*Your goal:* Report the count of lines in the records that contain "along", without any added text.

*Excerpted records:*
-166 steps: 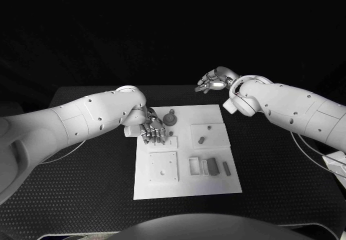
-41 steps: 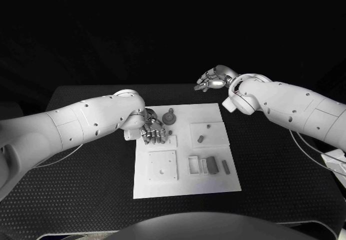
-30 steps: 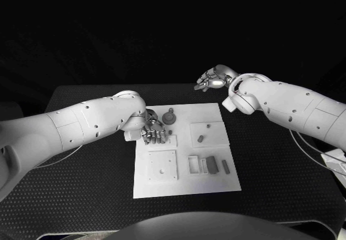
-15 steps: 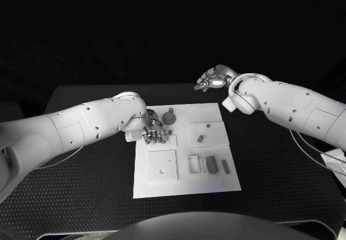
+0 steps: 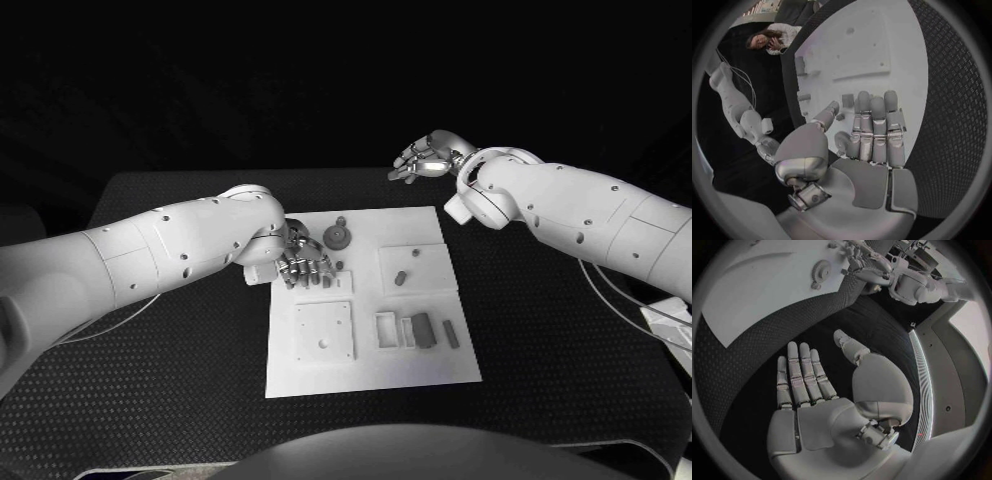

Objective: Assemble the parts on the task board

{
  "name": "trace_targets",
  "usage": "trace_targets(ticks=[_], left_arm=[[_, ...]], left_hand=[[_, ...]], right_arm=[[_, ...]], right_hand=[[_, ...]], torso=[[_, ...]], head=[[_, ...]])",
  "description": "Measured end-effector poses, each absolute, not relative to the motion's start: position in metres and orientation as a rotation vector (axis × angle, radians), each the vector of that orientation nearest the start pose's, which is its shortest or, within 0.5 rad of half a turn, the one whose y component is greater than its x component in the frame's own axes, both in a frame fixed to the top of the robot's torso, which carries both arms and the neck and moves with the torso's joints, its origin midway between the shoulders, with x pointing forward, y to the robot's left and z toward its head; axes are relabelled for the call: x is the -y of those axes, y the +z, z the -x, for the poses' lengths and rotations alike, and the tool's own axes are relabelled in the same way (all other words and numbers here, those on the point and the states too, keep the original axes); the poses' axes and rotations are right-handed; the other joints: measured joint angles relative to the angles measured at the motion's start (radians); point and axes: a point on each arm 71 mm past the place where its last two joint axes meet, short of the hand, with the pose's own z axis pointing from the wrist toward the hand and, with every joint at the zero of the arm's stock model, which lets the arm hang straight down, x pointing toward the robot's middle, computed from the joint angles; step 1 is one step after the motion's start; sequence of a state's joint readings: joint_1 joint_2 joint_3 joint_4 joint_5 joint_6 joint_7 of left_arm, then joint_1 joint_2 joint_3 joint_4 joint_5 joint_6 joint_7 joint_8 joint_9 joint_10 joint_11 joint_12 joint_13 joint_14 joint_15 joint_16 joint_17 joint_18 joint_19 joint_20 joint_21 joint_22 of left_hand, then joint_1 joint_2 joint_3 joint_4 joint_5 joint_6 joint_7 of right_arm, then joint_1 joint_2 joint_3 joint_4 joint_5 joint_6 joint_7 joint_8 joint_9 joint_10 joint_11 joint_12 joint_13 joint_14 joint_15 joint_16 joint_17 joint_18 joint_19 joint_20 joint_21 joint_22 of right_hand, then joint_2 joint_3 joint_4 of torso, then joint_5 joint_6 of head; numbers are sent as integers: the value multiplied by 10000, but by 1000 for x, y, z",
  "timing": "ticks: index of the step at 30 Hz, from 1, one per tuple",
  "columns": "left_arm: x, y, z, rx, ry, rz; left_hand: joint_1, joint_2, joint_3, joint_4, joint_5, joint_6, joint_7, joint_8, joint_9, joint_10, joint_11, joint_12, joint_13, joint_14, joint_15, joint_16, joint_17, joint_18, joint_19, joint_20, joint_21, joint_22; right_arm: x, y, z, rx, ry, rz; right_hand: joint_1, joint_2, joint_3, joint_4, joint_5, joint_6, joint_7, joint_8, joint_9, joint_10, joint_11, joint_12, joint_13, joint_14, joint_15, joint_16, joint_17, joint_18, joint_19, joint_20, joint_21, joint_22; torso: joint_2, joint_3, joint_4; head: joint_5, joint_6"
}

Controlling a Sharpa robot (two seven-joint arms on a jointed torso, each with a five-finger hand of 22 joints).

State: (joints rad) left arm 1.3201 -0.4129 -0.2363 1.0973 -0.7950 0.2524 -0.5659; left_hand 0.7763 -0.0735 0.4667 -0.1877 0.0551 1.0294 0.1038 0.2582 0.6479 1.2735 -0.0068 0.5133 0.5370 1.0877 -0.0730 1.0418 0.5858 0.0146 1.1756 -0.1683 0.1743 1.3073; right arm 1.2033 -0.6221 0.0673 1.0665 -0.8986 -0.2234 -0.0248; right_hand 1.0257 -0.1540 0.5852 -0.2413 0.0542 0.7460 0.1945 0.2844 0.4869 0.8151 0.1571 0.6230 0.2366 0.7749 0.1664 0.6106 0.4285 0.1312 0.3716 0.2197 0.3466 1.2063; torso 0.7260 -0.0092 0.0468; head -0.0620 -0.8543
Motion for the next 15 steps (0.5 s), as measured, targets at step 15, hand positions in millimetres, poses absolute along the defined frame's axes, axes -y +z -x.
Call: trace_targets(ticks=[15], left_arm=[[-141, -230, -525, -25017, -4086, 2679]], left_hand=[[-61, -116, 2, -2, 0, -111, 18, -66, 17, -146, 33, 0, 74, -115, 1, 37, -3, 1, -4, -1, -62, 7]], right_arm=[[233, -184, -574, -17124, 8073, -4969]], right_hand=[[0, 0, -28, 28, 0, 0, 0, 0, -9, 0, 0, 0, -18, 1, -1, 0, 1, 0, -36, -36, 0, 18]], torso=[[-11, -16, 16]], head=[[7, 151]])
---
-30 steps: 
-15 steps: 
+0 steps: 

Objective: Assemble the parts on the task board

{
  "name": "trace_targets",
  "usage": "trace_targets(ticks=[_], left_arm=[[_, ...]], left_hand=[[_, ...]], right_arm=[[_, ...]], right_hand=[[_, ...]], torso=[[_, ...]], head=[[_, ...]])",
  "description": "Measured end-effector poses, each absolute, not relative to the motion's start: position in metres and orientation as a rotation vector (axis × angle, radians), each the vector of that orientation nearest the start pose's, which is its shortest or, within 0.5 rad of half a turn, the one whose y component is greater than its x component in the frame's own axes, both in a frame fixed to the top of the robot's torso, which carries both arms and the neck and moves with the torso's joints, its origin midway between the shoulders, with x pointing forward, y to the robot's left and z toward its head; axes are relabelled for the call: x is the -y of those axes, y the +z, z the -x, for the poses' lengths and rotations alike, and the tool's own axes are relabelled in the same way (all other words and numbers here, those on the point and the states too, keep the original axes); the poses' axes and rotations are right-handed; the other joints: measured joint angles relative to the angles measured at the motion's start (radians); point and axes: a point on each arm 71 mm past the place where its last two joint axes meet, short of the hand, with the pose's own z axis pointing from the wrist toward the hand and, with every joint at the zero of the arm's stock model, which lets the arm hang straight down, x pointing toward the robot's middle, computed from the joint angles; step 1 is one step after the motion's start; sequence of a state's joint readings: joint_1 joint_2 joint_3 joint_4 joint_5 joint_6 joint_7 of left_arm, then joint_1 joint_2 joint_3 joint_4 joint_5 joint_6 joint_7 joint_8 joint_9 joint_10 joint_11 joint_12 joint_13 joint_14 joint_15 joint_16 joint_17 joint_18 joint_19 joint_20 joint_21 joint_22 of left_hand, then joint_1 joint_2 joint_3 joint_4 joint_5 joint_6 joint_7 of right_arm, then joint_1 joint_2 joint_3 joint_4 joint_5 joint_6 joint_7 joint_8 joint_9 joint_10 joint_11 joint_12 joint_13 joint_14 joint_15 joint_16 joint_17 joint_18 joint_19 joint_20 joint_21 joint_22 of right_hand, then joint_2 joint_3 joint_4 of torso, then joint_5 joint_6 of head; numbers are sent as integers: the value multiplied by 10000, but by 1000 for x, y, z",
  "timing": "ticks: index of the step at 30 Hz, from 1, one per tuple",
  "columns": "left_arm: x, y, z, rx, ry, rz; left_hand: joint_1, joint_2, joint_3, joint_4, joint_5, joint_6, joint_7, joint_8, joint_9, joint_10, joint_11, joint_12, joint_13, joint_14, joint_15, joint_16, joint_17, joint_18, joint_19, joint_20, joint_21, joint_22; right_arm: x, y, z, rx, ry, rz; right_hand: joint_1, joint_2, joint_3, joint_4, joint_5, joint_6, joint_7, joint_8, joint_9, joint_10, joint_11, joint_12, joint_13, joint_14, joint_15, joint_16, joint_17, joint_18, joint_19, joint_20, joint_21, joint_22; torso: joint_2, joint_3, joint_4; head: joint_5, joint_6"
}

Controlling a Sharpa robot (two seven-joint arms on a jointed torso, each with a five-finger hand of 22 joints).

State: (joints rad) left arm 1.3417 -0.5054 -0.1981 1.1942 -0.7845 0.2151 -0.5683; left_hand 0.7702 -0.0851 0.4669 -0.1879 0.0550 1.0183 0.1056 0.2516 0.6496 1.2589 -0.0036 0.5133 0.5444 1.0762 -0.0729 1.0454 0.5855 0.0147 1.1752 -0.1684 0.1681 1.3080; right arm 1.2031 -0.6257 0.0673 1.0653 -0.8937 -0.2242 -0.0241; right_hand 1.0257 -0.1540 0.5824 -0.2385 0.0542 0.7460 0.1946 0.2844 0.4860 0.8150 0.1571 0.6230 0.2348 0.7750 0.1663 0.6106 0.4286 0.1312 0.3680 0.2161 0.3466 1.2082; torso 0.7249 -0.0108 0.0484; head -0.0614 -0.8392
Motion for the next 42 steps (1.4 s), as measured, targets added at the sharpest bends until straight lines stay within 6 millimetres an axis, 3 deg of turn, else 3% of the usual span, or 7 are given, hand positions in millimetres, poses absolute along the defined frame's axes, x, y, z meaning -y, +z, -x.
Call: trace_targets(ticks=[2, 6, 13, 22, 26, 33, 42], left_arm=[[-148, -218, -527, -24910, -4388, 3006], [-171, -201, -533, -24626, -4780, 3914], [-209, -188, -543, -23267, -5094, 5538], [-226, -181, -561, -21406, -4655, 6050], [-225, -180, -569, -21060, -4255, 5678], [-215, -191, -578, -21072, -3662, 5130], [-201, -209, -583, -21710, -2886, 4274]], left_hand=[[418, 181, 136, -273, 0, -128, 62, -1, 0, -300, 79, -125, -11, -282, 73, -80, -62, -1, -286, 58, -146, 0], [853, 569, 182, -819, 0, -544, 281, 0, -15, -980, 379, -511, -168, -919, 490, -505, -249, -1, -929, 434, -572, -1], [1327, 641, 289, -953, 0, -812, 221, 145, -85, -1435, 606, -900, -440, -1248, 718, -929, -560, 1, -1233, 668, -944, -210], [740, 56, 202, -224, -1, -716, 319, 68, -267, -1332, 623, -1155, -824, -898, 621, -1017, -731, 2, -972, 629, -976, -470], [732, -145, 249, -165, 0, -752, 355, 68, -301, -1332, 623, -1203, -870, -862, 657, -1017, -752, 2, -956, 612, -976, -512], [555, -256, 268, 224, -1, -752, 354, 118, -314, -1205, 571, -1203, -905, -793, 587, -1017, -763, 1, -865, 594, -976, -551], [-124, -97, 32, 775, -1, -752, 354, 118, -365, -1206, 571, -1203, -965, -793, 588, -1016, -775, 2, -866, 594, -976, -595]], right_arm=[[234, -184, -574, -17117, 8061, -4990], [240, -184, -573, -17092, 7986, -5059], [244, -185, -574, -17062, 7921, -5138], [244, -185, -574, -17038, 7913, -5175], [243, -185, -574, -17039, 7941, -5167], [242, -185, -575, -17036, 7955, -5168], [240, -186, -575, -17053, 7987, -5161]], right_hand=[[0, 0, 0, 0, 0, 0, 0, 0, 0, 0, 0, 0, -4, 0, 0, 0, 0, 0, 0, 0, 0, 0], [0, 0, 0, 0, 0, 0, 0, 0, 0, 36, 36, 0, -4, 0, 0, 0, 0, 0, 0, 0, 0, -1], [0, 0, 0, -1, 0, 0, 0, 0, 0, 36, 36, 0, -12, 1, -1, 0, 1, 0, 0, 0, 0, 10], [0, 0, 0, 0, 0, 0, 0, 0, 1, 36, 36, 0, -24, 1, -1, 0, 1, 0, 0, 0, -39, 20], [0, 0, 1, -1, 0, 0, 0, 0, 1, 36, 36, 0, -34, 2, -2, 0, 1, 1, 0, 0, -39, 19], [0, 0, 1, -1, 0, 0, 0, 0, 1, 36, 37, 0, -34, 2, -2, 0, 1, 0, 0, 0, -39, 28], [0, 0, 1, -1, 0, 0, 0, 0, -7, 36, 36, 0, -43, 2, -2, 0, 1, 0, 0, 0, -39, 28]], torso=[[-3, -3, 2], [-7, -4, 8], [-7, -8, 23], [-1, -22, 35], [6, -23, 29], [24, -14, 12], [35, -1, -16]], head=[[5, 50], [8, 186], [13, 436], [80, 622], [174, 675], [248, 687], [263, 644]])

*Response:* 2